→ **Instructions to follow**: Report, word for word, every line of the material that contains "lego".
*** Data below Section Begins ***
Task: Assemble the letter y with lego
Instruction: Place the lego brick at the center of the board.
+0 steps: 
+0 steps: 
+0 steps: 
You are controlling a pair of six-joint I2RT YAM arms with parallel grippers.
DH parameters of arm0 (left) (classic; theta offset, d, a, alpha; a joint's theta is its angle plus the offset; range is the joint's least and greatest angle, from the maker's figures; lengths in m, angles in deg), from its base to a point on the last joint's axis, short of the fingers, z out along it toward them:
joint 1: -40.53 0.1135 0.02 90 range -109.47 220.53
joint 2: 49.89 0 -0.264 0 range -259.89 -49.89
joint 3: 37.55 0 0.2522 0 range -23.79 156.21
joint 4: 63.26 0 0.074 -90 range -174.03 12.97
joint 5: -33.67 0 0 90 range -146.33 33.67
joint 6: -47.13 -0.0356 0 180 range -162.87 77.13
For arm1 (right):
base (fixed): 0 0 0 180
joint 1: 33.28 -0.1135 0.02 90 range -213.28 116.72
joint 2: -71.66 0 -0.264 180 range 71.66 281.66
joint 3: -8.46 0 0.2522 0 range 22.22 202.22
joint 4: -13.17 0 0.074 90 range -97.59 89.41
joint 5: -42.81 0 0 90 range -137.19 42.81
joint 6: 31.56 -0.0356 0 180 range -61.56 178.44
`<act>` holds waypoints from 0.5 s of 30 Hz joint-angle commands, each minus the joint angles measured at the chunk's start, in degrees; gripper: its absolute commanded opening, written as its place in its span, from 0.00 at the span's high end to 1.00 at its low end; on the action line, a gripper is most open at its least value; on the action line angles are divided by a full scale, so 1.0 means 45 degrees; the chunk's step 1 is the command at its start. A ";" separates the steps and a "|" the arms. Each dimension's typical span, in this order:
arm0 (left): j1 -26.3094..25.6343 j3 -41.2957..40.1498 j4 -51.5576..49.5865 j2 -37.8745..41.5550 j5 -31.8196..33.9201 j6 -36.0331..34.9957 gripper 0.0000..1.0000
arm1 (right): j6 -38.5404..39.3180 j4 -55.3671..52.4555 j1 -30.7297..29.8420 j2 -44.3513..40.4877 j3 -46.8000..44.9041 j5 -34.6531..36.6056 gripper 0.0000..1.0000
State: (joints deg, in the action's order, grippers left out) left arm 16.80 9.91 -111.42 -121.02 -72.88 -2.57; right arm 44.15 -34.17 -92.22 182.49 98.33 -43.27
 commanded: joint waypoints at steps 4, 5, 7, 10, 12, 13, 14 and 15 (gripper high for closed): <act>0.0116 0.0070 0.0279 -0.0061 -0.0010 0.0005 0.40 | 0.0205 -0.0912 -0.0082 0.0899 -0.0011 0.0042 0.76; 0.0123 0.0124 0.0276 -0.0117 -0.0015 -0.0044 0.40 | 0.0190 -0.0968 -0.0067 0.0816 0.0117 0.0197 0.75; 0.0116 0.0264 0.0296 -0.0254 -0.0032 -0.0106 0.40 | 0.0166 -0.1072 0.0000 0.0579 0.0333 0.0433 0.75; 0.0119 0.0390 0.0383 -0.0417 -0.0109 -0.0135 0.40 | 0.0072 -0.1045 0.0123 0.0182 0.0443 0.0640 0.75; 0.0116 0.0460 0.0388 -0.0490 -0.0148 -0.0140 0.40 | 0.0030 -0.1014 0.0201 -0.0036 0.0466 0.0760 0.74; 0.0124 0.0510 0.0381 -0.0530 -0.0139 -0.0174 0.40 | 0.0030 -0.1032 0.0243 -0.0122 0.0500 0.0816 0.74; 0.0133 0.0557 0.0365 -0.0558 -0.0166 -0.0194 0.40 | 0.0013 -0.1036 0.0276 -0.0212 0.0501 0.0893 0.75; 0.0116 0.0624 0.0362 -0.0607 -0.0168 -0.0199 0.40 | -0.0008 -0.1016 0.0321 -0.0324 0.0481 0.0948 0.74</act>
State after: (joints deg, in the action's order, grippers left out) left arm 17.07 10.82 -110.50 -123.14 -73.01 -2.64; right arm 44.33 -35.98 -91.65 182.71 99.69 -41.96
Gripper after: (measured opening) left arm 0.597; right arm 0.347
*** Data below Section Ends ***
→ **Answer space**:
Task: Assemble the letter y with lego
Instruction: Place the lego brick at the center of the board.

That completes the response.